Paulo cita o versículo 10 em 2 Coríntios 4:13 para falar da fé que resiste à aflição. E a morte preciosa dos santos se cumpre no testemunho dos mártires e na promessa de vida eterna em Apocalipse 21, onde Deus enxugará dos olhos toda lágrima.
Significado dos nomes e simbolismos do Salmo 116
- Cálice da salvação – Imagem de gratidão e redenção, ligada à libação no Templo.
- Cordas da morte – Representação da ameaça iminente, como uma armadilha.
- Simples – Aqueles de fé infantil, sinceros, que dependem de Deus.
- Servos e filhos da serva – Identidade de aliança e pertença ao povo de Deus.
- Correntes – Símbolo da escravidão emocional e espiritual, quebradas por Deus.
Lições espirituais e aplicações práticas do Salmo 116
- A fé verdadeira persiste mesmo na aflição – A dor não anula a fé, mas revela sua profundidade.
- Orar é clamar mesmo quando não vemos saída – A súplica sincera é a linguagem do desespero que confia.
- Gratidão deve ser pública e prática – Não basta sentir, é preciso expressar em palavras e ações.
- Deus valoriza nossa vida e nossa morte – Mesmo na morte, estamos sob seus olhos cuidadosos.
- Cumprir votos é sinal de maturidade espiritual – Deus se agrada de corações fiéis e comprometidos.
- Descanso da alma vem após a tempestade – Tomar posse da paz é um exercício espiritual contínuo.
Conclusão
O Salmo 116 é um hino pessoal de libertação e louvor. Ele nos conduz da aflição à gratidão, da angústia ao descanso, da morte à vida. Ao lê-lo, percebo que minha jornada de fé também passa por vales escuros, mas Deus me ouve, me salva e me convida a responder com louvor.
A adoração não é apenas música, é memória, gratidão e fidelidade.
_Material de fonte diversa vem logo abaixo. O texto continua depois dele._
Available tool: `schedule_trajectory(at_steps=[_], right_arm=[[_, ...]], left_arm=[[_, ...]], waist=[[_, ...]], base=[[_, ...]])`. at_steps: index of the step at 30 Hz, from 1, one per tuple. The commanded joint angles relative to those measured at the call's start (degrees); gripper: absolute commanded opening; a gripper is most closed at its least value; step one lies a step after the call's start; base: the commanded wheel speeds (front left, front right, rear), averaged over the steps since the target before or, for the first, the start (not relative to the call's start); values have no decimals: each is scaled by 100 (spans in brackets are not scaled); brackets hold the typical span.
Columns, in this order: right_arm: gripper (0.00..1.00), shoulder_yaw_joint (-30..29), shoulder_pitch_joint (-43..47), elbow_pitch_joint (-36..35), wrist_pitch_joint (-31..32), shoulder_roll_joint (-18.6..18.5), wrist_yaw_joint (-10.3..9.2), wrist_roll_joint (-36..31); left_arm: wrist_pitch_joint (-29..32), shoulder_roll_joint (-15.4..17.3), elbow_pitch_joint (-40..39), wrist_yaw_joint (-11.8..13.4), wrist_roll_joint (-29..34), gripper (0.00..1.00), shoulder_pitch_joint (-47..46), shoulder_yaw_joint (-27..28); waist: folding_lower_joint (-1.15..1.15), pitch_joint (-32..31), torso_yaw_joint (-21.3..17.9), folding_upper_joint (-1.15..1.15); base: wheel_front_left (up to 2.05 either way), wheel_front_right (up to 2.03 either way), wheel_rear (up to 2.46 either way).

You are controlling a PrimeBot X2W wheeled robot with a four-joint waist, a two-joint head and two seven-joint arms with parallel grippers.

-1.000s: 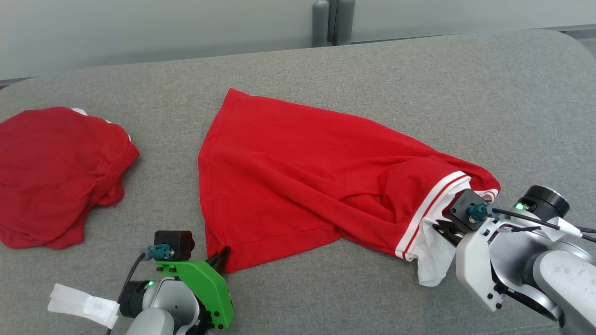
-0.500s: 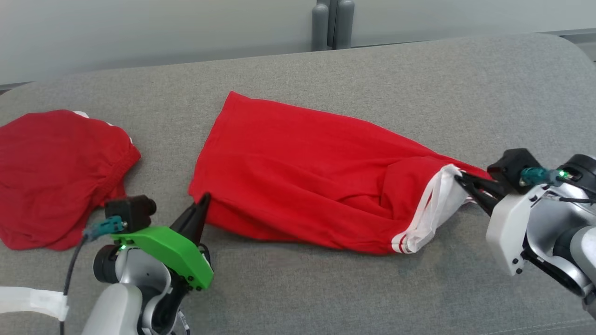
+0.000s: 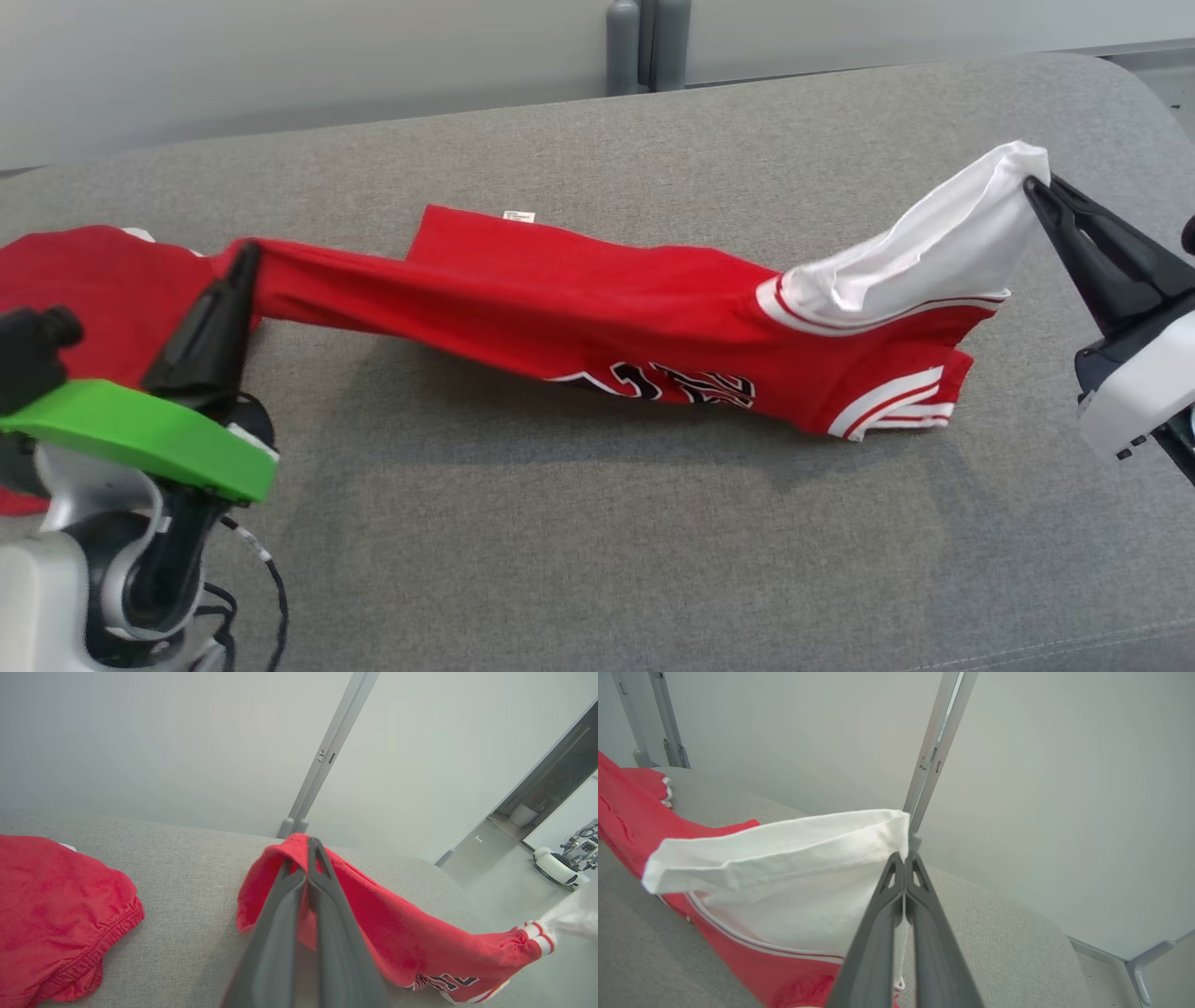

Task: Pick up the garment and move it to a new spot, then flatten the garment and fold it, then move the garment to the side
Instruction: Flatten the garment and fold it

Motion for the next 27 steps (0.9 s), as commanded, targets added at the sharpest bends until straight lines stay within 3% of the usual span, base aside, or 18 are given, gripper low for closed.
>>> schedule_trajectory(at_steps=[1,7,11,14,20,24,25,27], right_arm=[[0,-83,55,-69,-58,71,-8,70],[0,-594,177,-626,-146,345,-8,641],[0,-1007,62,-935,-114,216,-8,1006],[0,-1008,-315,-988,-34,67,-4,1392],[0,-409,-2232,-302,134,-242,-5,1917],[0,51,-4092,755,127,9,-5,1737],[0,51,-4092,755,127,9,-5,1737],[0,217,-5054,1413,32,306,-5,1495]], left_arm=[[37,158,-95,53,55,0,-158,124],[371,416,-783,210,-316,0,-289,549],[771,573,-1202,310,-709,0,-529,725],[1048,768,-1174,357,-715,0,-1054,688],[1382,986,-259,281,-420,0,-3140,154],[1317,879,844,125,-118,0,-4800,-224],[1317,879,844,125,-118,0,-4800,-224],[1223,800,1474,27,48,0,-5562,-398]], waist=[[0,-11,-52,0],[0,72,-228,0],[0,366,-267,0],[0,750,-239,0],[0,1783,-81,0],[0,2448,59,0],[0,2448,59,0],[0,2721,141,0]], base=[[0,0,0],[0,0,0],[0,0,0],[0,0,0],[0,0,0],[0,0,0],[0,0,0],[0,0,0]])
Como o salmista, posso dizer: “Erguerei o cálice da salvação e invocarei o nome do Senhor”.
Referências
- CALVINO, João. Salmos, org. Franklin Ferreira, Tiago J. Santos Filho e Francisco Wellington Ferreira; trad. Valter Graciano Martins. 1. ed. São José dos Campos, SP: Editora Fiel, 2009. v. 3, p. 95–101.
- LOPES, Hernandes Dias. Salmos: O Livro das Canções e Orações do Povo de Deus, org. Aldo Menezes. 1. ed. São Paulo: Hagnos, 2022. v. 1 e 2, p. 1241–1252.
- WALTON, John H.; MATTHEWS, Victor H.; CHAVALAS, Mark W. Comentário Histórico-Cultural da Bíblia: Antigo Testamento, trad. Noemi Valéria Altoé da Silva. 1. ed. São Paulo: Vida Nova, 2018, p. 718.